Select a VCMoE bandwidth by K-fold cross-validation
vcmoe_select_bandwidth.RdSelects the kernel bandwidth for a VCMoE model using random K-fold held-out predictive log-likelihood. The selected bandwidth is the candidate with the largest held-out likelihood after ranking fully successful candidates ahead of partial-failure candidates.
Arguments
- formula
A formula of the form
y ~ expert_terms | gating_terms.- data
A data frame.
- u
Continuous index column name or numeric vector.
- k
Number of mixture components. Values from
2through10are supported.- family
Model family.
"gaussian","binomial", and"negative-binomial"are supported.- bandwidth_grid
Candidate bandwidth values. If
NULL, uses multiples of the default bandwidth.- folds
Number of random cross-validation folds.
- u_grid
Grid where coefficient functions are estimated.
- control
Named list passed to
vcmoe_fit().- label
Label strategy passed to
vcmoe_fit().- u_scale
uscaling strategy passed tovcmoe_fit(). The default selects bandwidths on the unit-scaled analysis domain.- parameterization
Estimator convention passed to
vcmoe_fit()for each CV fold and the optional final refit.- seed
Optional random seed for fold assignment and, when
control$seedis absent, deterministic CV refits.- refit
Whether to refit the final model on all data using the selected bandwidth.
Value
An object of class vcmoe_bandwidth_selection with fields
best_bandwidth, cv_summary, cv_details, cv_folds,
fit, and settings.
Details
The default candidate grid is the current Silverman-style default bandwidth
multiplied by c(0.5, 0.75, 1, 1.25, 1.5, 2). Fold assignment is made
only among complete rows that vcmoe_fit() would keep.
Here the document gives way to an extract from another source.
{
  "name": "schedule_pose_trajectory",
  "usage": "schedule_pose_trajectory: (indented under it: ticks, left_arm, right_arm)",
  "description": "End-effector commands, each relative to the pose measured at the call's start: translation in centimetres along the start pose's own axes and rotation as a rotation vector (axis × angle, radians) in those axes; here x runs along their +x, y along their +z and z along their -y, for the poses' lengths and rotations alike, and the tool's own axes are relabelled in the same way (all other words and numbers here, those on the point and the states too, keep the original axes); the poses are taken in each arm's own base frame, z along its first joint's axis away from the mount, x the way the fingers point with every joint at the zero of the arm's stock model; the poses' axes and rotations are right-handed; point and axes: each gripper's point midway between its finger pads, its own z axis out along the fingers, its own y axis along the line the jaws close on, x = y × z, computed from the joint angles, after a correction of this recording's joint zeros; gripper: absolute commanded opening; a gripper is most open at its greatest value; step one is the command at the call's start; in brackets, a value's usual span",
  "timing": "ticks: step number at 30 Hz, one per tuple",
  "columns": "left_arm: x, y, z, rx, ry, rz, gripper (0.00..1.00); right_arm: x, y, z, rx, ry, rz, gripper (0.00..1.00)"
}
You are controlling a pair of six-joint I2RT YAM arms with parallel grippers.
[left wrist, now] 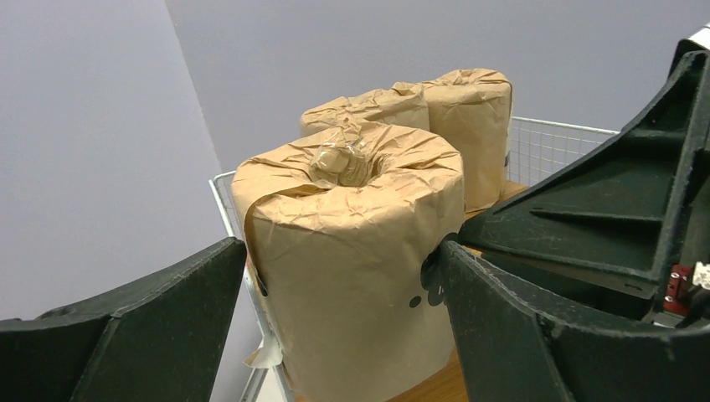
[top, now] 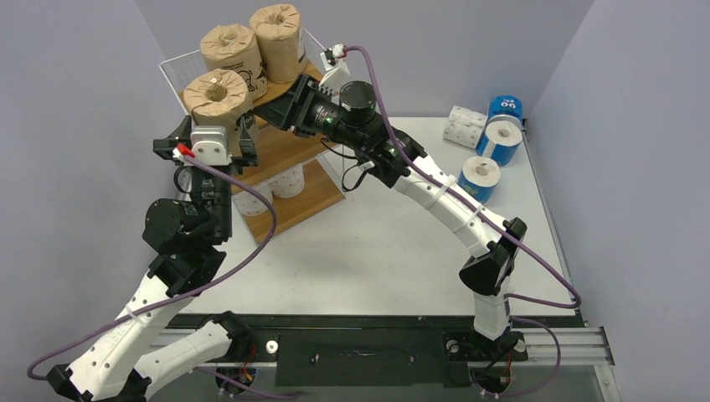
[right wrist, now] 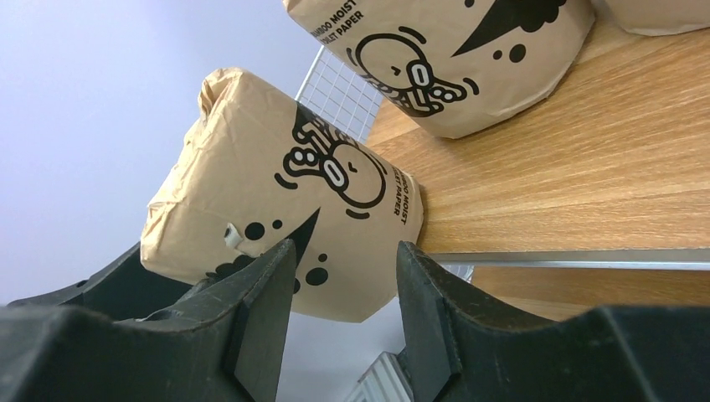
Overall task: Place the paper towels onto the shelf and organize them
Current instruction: Place the paper towel on the shelf.
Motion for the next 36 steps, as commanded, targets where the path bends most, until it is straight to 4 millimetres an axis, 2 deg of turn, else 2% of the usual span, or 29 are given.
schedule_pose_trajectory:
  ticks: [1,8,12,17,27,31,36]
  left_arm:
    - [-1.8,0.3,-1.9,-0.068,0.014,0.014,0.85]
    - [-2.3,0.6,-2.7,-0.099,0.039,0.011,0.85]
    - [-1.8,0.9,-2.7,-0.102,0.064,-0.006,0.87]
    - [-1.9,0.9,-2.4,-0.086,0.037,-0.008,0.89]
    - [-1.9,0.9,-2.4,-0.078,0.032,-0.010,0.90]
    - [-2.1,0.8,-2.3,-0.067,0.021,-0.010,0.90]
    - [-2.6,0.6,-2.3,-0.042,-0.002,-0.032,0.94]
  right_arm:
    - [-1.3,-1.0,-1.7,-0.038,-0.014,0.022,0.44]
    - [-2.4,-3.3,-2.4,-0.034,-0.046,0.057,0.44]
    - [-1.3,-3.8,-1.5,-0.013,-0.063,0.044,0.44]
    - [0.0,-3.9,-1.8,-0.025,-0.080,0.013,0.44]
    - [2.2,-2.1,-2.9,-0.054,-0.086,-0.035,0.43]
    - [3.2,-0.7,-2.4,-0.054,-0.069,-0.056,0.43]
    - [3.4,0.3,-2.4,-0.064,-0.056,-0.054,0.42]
For Gaussian models, validation scoring uses
log sum_c pi_c Normal(y | mu_c, sigma_c). For Binomial models, scoring
uses log sum_c pi_c Binomial(success | trials, p_c). Binomial Bernoulli
and grouped cbind(success, failure) responses are supported.
For Negative-Binomial models, scoring uses
log sum_c pi_c NB(y | mu_c, theta_c).
Bandwidth selection supports k = 2:10 for Gaussian, Binomial, and
Negative-Binomial models. High-k candidates use the same held-out predictive
likelihood scoring and should be interpreted together with the returned fit
diagnostics.
The selected object records the fitting parameterization and u scaling
strategy in settings$parameterization and settings$u_scale.